Summary
Message direction Message type Section
1. Client to Kerberos KRB_AS_REQ 5.4.1
2. Kerberos to client KRB_AS_REP or 5.4.2
KRB_ERROR 5.9.1
The Authentication Service (AS) Exchange between the client and the
Kerberos Authentication Server is usually initiated by a client when
it wishes to obtain authentication credentials for a given server but
currently holds no credentials. The client's secret key is used for
encryption and decryption. This exchange is typically used at the
initiation of a login session, to obtain credentials for a Ticket-
Granting Server, which will subsequently be used to obtain
credentials for other servers (see section 3.3) without requiring
further use of the client's secret key. This exchange is also used
to request credentials for services which must not be mediated
through the Ticket-Granting Service, but rather require a principal's
secret key, such as the password-changing service. (The password-
changing request must not be honored unless the requester can provide
the old password (the user's current secret key). Otherwise, it
would be possible for someone to walk up to an unattended session and
change another user's password.) This exchange does not by itself
provide any assurance of the the identity of the user. (To
authenticate a user logging on to a local system, the credentials
obtained in the AS exchange may first be used in a TGS exchange to
obtain credentials for a local server. Those credentials must then
be verified by the local server through successful completion of the
Client/Server exchange.)
The exchange consists of two messages: KRB_AS_REQ from the client to
Kerberos, and KRB_AS_REP or KRB_ERROR in reply. The formats for these
messages are described in sections 5.4.1, 5.4.2, and 5.9.1.

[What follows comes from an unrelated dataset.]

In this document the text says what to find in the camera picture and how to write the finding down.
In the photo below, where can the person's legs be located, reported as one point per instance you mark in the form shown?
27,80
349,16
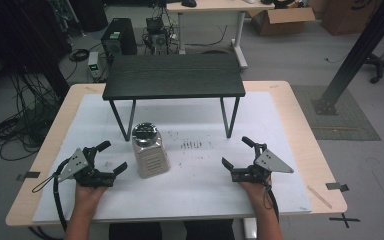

In the request, the client sends (in cleartext) its own identity and
the identity of the server for which it is requesting credentials.
The response, KRB_AS_REP, contains a ticket for the client to present
to the server, and a session key that will be shared by the client
and the server. The session key and additional information are
encrypted in the client's secret key. The KRB_AS_REP message
contains information which can be used to detect replays, and to
associate it with the message to which it replies. Various errors
can occur; these are indicated by an error response (KRB_ERROR)
instead of the KRB_AS_REP response. The error message is not
encrypted. The KRB_ERROR message also contains information which can
be used to associate it with the message to which it replies. The
lack of encryption in the KRB_ERROR message precludes the ability to
detect replays or fabrications of such messages.
In the normal case the authentication server does not know whether
the client is actually the principal named in the request. It simply
sends a reply without knowing or caring whether they are the same.
This is acceptable because nobody but the principal whose identity
was given in the request will be able to use the reply. Its critical
information is encrypted in that principal's key. The initial
request supports an optional field that can be used to pass
additional information that might be needed for the initial exchange.
This field may be used for preauthentication if desired, but the
mechanism is not currently specified.